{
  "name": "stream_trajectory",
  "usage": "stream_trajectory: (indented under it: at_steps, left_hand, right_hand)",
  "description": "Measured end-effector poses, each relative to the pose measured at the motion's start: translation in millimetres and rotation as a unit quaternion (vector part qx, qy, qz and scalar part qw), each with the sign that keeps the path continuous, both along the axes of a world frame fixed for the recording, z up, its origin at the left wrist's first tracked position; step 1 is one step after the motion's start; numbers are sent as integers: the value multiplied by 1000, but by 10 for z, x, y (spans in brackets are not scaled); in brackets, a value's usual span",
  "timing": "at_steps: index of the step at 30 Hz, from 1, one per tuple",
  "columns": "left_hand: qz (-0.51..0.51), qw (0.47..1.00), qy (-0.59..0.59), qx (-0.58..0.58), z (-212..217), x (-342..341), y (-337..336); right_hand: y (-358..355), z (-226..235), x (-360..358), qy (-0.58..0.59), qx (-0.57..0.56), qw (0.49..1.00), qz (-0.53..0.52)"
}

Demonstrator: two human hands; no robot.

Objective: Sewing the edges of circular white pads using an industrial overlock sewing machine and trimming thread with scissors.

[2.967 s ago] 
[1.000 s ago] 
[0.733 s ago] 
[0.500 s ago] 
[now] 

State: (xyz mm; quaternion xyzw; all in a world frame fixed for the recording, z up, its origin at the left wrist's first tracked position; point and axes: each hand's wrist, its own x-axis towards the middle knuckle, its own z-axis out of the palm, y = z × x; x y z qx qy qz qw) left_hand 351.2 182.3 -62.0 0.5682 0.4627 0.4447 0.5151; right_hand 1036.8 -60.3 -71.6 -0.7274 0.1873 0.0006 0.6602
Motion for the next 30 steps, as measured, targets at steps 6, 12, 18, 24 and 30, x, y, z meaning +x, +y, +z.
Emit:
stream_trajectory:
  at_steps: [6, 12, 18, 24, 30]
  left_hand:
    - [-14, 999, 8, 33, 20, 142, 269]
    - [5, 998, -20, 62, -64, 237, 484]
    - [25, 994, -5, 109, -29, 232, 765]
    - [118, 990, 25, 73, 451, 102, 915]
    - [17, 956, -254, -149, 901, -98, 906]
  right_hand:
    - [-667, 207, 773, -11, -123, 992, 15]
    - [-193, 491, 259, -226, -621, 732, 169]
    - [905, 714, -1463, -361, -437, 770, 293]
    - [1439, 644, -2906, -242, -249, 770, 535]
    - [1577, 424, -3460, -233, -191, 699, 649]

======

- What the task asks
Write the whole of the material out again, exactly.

- Worked solution
{
  "name": "stream_trajectory",
  "usage": "stream_trajectory: (indented under it: at_steps, left_hand, right_hand)",
  "description": "Measured end-effector poses, each relative to the pose measured at the motion's start: translation in millimetres and rotation as a unit quaternion (vector part qx, qy, qz and scalar part qw), each with the sign that keeps the path continuous, both along the axes of a world frame fixed for the recording, z up, its origin at the left wrist's first tracked position; step 1 is one step after the motion's start; numbers are sent as integers: the value multiplied by 1000, but by 10 for z, x, y (spans in brackets are not scaled); in brackets, a value's usual span",
  "timing": "at_steps: index of the step at 30 Hz, from 1, one per tuple",
  "columns": "left_hand: qz (-0.51..0.51), qw (0.47..1.00), qy (-0.59..0.59), qx (-0.58..0.58), z (-212..217), x (-342..341), y (-337..336); right_hand: y (-358..355), z (-226..235), x (-360..358), qy (-0.58..0.59), qx (-0.57..0.56), qw (0.49..1.00), qz (-0.53..0.52)"
}

Demonstrator: two human hands; no robot.

Objective: Sewing the edges of circular white pads using an industrial overlock sewing machine and trimming thread with scissors.

[2.967 s ago] 
[1.000 s ago] 
[0.733 s ago] 
[0.500 s ago] 
[now] 

State: (xyz mm; quaternion xyzw; all in a world frame fixed for the recording, z up, its origin at the left wrist's first tracked position; point and axes: each hand's wrist, its own x-axis towards the middle knuckle, its own z-axis out of the palm, y = z × x; x y z qx qy qz qw) left_hand 351.2 182.3 -62.0 0.5682 0.4627 0.4447 0.5151; right_hand 1036.8 -60.3 -71.6 -0.7274 0.1873 0.0006 0.6602
Motion for the next 30 steps, as measured, targets at steps 6, 12, 18, 24 and 30, x, y, z meaning +x, +y, +z.
Emit:
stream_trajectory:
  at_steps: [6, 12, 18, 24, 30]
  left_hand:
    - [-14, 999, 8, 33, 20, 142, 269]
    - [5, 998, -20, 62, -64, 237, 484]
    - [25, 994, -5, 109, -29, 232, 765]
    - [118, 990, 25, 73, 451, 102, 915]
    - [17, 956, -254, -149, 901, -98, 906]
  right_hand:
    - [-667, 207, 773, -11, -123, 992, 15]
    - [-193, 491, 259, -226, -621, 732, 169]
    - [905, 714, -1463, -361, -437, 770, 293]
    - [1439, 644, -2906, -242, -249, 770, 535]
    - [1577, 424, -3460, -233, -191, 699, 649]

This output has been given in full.